Le Chaînon a profité de cet anniversaire pour remettre le Prix-hommage Yvonne-Maisonneuve, décerné chaque année à un partenaire du Chaînon pour son soutien exceptionnel.

«C’est ma tante Claire qui m’a donné la piqûre des bazars en m’offrant, à l’âge de 10 ans, d’être vendeuse à la tombola des Pères Blancs. Puis, quand j’étais journaliste dans les années 1970, dans ma vingtaine, j’ai acquis ma conscience sociale en me spécialisant dans les sujets « human interest »», relate Madeleine Rousseau.

«Enfin, c’est au Chaînon que j’ai mis ensemble tous ces plaisirs et intérêts.

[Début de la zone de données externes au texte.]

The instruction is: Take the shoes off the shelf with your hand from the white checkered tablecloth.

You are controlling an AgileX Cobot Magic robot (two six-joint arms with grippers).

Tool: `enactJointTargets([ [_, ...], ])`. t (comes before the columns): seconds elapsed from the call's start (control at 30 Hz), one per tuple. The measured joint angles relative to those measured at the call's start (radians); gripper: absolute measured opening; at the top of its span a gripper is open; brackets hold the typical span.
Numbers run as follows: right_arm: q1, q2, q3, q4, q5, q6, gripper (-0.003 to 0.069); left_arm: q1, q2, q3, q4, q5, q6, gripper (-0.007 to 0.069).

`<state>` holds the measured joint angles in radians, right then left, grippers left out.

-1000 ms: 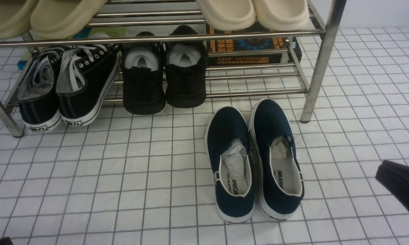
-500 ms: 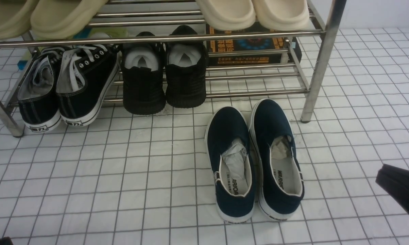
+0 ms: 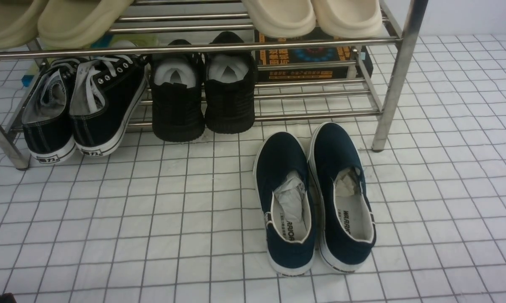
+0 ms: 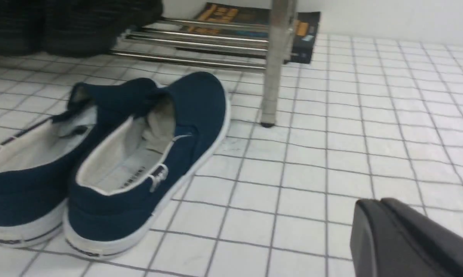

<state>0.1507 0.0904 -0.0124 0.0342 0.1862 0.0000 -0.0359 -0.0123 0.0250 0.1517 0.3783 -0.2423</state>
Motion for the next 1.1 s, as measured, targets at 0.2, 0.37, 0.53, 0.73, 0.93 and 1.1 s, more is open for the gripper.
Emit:
enactJointTargets([
  [0.2,-0.114,-0.07,0.037,0.021,0.105,-0.011,0.0012,0.0,0.0,0.0,0.0,0.0,0.0,0.0092],
  [0.37,-0.143,-0.101,0.033,0.025,0.174,-0.01,0.0017,0.0,0.0,0.0,0.0,0.0,0.0,0.0092],
  [0.53,-0.16,-0.101,0.028,0.028,0.198,-0.009,0.0022,0.0,0.0,0.0,0.0,0.0,0.0,0.0092],
  [0.73,-0.212,-0.101,0.028,0.028,0.201,-0.009,0.0031,0.0,0.0,0.0,0.0,0.0,0.0,0.0092],
  [0.93,-0.219,-0.101,0.028,0.028,0.201,-0.009,0.0031,0.0,0.0,0.0,0.0,0.0,0.0,0.0092],
  [1.1,-0.219,-0.101,0.028,0.028,0.201,-0.009,0.0031,0.0,0.0,0.0,0.0,0.0,0.0,0.0092],
])
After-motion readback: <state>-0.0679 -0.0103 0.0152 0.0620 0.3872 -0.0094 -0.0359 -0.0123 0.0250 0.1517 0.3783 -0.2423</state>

J’ai planifié des campagnes de financement, cuisiné seule, pendant un an, tout le repas du dimanche soir pour 50 personnes, coordonné plusieurs bazars, organisé les festivités du 60e anniversaire, fait la fête de Noël des employés, chaque année, pendant ces 27 années… »

Un hommage partagé

Madeleine Rousseau partage cet honneur avec sa sœur Louise, à l’extérieur du Québec lors de l’événement. « On nous appelle « les sœurs Kessler du bénévolat » ! Durant notre bonne époque de « quêtage », un dicton disait: « quand une soeur Rousseau te sollicite, mieux vaut lui dire oui maintenant… que plus tard! »», raconte Madeleine.

Dans son discours de remerciement, «ce ne sont pas toutes les femmes qui ont ma chance… », a ajouté Madeleine Rousseau. « Cela fait presque la moitié de ma vie que je fréquente le Chaînon, cette maison unique, avec une mission immense, constamment renouvelée, mais qui est de toujours aider les femmes les plus démunies de notre société et dont personne ne s’occupe! » a-t-elle déclaré.

Elle a félicité les associées du Chaînon, «qui accomplissent un travail gigantesque auprès des femmes seules à affronter leurs problèmes, et me donnent depuis 27 ans de grandes leçons de vie simplement, avec humilité, un beau sourire et la plus grande ouverture d’esprit.»

La peinture comme exutoire

À 63 ans, Madeleine Rousseau se considère comme une femme choyée, qui pourtant a eu sa part de problèmes. « Cependant, j’ai la très grande chance d’avoir toujours eu des capacités en moi pour me remonter et des personnes proches pour m’écouter et m’épauler. Aussi, la peinture est un exutoire vraiment extraordinaire… » Elle proposait d’ailleurs un de ses tableaux à l’encan silencieux, lequel s’est vendu 2050$ au profit du Chaînon.

Le Chaînon

Maison d’hébergement bien enracinée à Montréal, Le Chaînon a pour mission d’accueillir et d’accompagner les femmes en difficulté. Depuis 1932, à toute heure, 365 jours par année, les femmes en difficulté peuvent frapper à la porte du Chaînon et y trouver une oreille attentive de même qu’un accueil inconditionnel qui leur permet de puiser des énergies nouvelles et de retrouver confiance en la vie.